**Task goal:**
Line count for "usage": give the number of lines in the records below that hold it, and nothing else.

**Provided material:**
◇ ◇ ◇ ◇ ◇
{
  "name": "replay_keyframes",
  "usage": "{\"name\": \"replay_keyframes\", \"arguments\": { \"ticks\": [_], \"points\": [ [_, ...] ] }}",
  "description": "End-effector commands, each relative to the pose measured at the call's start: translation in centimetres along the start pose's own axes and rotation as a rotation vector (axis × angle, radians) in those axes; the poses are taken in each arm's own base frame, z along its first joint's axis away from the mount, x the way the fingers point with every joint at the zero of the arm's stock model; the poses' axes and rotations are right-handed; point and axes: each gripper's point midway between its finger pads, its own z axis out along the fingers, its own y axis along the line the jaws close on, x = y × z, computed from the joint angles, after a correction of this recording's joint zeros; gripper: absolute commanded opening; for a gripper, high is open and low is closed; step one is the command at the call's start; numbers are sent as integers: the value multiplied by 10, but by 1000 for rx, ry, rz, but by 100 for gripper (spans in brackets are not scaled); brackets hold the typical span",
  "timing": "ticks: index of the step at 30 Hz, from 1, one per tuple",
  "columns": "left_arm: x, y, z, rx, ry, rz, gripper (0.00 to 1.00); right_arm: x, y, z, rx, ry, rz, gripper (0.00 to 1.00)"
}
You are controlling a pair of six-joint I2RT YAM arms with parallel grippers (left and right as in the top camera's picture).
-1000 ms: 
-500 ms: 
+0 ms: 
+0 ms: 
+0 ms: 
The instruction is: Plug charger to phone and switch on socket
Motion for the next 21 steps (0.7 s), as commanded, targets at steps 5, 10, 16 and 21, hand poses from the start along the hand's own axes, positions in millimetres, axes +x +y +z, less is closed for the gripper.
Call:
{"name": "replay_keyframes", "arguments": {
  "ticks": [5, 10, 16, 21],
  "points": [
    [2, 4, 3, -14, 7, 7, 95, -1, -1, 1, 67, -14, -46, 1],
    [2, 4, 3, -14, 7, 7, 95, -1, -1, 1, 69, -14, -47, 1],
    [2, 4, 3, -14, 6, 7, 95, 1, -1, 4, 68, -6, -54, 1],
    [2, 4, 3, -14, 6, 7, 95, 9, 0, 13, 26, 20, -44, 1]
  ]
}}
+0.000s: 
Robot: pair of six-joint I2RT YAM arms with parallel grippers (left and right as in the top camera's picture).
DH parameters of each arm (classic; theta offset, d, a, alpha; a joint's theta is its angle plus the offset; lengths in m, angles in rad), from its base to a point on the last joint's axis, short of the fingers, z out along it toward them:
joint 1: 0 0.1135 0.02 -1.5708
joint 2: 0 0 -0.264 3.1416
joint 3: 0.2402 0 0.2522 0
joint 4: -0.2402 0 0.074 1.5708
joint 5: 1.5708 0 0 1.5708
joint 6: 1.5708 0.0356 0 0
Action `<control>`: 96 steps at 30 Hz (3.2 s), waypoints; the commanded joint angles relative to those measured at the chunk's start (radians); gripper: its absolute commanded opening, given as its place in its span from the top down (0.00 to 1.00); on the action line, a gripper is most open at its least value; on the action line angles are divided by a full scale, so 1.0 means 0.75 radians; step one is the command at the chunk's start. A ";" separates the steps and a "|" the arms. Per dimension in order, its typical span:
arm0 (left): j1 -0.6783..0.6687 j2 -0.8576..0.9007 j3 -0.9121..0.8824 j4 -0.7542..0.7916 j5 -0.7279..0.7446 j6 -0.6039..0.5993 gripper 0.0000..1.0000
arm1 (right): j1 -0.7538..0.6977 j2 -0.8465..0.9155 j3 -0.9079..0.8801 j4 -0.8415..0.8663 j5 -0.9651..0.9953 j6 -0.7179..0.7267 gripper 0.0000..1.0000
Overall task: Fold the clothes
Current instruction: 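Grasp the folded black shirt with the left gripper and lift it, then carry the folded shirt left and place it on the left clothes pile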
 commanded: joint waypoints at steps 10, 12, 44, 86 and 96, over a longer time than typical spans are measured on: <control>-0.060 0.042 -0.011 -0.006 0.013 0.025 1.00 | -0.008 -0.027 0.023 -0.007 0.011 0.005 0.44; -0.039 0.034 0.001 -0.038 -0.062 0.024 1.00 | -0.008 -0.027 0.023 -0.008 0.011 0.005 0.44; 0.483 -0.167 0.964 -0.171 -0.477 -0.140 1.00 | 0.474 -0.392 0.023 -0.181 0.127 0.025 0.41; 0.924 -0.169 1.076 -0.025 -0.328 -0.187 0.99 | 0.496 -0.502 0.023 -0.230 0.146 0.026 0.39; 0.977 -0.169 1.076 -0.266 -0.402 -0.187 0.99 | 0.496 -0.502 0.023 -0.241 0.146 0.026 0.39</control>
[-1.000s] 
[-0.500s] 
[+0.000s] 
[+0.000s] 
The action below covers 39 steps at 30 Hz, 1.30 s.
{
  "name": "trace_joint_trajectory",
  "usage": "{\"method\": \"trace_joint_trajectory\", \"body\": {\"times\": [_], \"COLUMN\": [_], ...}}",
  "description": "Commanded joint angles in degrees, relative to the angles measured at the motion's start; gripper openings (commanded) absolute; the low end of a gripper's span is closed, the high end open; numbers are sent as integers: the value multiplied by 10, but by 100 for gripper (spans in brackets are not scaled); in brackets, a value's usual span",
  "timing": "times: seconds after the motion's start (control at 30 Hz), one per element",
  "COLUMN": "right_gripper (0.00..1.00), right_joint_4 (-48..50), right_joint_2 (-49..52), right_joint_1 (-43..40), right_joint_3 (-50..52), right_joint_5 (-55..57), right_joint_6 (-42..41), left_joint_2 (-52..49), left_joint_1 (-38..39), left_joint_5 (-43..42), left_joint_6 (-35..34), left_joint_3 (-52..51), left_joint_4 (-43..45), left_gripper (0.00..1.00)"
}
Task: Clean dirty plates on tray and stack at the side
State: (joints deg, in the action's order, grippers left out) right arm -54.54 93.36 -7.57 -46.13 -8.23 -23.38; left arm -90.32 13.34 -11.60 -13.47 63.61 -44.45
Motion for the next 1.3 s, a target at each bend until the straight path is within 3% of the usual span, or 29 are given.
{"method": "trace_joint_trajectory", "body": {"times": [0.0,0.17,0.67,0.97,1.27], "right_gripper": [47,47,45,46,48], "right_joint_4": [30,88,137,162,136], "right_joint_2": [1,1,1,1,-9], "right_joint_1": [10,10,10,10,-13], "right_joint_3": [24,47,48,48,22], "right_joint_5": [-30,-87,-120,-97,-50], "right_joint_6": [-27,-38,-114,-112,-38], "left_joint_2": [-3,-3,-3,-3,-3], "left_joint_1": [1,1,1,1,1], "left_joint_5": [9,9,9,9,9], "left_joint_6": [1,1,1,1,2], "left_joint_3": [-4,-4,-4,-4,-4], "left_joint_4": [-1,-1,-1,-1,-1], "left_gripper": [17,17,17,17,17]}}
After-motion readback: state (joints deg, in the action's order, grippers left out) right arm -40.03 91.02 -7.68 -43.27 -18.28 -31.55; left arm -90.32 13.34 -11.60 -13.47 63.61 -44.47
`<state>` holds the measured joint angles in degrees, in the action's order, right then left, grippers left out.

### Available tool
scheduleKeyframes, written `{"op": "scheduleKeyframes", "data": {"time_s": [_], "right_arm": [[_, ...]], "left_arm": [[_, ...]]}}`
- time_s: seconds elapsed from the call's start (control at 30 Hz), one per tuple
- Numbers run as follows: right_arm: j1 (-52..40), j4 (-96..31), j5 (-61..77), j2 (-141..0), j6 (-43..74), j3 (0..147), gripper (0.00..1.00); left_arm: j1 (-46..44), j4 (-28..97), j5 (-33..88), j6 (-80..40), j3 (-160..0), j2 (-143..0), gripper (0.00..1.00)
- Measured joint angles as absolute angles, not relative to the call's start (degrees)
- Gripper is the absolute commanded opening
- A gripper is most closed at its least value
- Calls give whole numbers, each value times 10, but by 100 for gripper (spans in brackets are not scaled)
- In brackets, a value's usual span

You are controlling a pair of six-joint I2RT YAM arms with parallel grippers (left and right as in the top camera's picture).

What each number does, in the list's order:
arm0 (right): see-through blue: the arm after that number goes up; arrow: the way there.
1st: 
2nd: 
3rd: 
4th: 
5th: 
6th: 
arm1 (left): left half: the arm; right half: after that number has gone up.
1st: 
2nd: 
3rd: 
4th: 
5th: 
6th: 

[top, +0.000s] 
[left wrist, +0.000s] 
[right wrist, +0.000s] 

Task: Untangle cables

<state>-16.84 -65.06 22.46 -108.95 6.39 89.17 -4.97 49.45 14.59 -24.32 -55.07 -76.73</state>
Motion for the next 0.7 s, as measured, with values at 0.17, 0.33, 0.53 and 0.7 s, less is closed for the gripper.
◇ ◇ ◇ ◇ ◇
**Written solution:**
2